Reproduce the listing below verbatim.

Information provided
================
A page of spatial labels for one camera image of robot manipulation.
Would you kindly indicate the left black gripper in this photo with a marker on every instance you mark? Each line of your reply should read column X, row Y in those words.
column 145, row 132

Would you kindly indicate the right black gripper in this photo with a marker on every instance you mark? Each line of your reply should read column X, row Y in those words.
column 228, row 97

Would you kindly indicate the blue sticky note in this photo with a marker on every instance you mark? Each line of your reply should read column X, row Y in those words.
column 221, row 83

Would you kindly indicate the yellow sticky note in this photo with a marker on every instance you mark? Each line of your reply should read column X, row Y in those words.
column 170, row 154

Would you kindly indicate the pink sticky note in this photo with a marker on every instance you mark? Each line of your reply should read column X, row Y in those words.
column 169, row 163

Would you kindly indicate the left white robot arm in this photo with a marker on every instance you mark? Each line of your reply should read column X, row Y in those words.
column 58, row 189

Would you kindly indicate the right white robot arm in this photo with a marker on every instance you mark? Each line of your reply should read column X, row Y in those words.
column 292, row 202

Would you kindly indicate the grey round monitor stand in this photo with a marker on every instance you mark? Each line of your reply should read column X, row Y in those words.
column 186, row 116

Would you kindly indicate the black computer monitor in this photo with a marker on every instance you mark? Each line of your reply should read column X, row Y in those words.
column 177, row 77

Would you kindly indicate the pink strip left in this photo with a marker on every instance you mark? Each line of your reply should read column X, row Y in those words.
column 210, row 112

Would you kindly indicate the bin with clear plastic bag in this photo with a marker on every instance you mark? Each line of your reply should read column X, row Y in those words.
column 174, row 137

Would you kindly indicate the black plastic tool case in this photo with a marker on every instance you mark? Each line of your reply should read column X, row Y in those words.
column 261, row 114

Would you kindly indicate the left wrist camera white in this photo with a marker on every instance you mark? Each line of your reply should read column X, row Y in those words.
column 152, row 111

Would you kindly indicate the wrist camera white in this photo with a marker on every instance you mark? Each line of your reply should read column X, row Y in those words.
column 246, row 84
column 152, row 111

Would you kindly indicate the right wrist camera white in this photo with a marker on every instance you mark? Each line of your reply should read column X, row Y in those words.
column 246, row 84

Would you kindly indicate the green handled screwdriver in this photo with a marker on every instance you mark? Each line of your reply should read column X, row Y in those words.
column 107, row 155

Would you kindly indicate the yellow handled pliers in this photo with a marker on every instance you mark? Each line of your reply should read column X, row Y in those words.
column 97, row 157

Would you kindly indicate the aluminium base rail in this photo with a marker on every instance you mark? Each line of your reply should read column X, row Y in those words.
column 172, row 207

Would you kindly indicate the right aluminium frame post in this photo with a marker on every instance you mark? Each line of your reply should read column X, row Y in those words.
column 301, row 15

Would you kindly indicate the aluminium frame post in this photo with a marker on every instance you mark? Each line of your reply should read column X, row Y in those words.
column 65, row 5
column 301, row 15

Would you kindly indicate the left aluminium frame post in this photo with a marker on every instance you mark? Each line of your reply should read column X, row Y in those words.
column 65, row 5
================
Your response
A page of spatial labels for one camera image of robot manipulation.
Would you kindly indicate the left black gripper in this photo with a marker on every instance you mark? Each line of your reply should read column X, row Y in those words.
column 145, row 132

Would you kindly indicate the right black gripper in this photo with a marker on every instance you mark? Each line of your reply should read column X, row Y in those words.
column 228, row 97

Would you kindly indicate the blue sticky note in this photo with a marker on every instance you mark? Each line of your reply should read column X, row Y in those words.
column 221, row 83

Would you kindly indicate the yellow sticky note in this photo with a marker on every instance you mark? Each line of your reply should read column X, row Y in those words.
column 170, row 154

Would you kindly indicate the pink sticky note in this photo with a marker on every instance you mark? Each line of your reply should read column X, row Y in those words.
column 169, row 163

Would you kindly indicate the left white robot arm in this photo with a marker on every instance you mark? Each line of your reply should read column X, row Y in those words.
column 58, row 189

Would you kindly indicate the right white robot arm in this photo with a marker on every instance you mark? Each line of your reply should read column X, row Y in those words.
column 292, row 202

Would you kindly indicate the grey round monitor stand in this photo with a marker on every instance you mark? Each line of your reply should read column X, row Y in those words.
column 186, row 116

Would you kindly indicate the black computer monitor in this photo with a marker on every instance you mark? Each line of your reply should read column X, row Y in those words.
column 177, row 77

Would you kindly indicate the pink strip left in this photo with a marker on every instance you mark? Each line of your reply should read column X, row Y in those words.
column 210, row 112

Would you kindly indicate the bin with clear plastic bag in this photo with a marker on every instance you mark? Each line of your reply should read column X, row Y in those words.
column 174, row 137

Would you kindly indicate the black plastic tool case in this photo with a marker on every instance you mark? Each line of your reply should read column X, row Y in those words.
column 261, row 114

Would you kindly indicate the left wrist camera white in this photo with a marker on every instance you mark? Each line of your reply should read column X, row Y in those words.
column 152, row 111

Would you kindly indicate the wrist camera white in this photo with a marker on every instance you mark? Each line of your reply should read column X, row Y in those words.
column 246, row 84
column 152, row 111

Would you kindly indicate the right wrist camera white in this photo with a marker on every instance you mark? Each line of your reply should read column X, row Y in those words.
column 246, row 84

Would you kindly indicate the green handled screwdriver in this photo with a marker on every instance you mark? Each line of your reply should read column X, row Y in those words.
column 107, row 155

Would you kindly indicate the yellow handled pliers in this photo with a marker on every instance you mark? Each line of your reply should read column X, row Y in those words.
column 97, row 157

Would you kindly indicate the aluminium base rail in this photo with a marker on every instance you mark? Each line of your reply should read column X, row Y in those words.
column 172, row 207

Would you kindly indicate the right aluminium frame post in this photo with a marker on every instance you mark? Each line of your reply should read column X, row Y in those words.
column 301, row 15

Would you kindly indicate the aluminium frame post in this photo with a marker on every instance you mark? Each line of your reply should read column X, row Y in those words.
column 65, row 5
column 301, row 15

Would you kindly indicate the left aluminium frame post in this photo with a marker on every instance you mark? Each line of your reply should read column X, row Y in those words.
column 65, row 5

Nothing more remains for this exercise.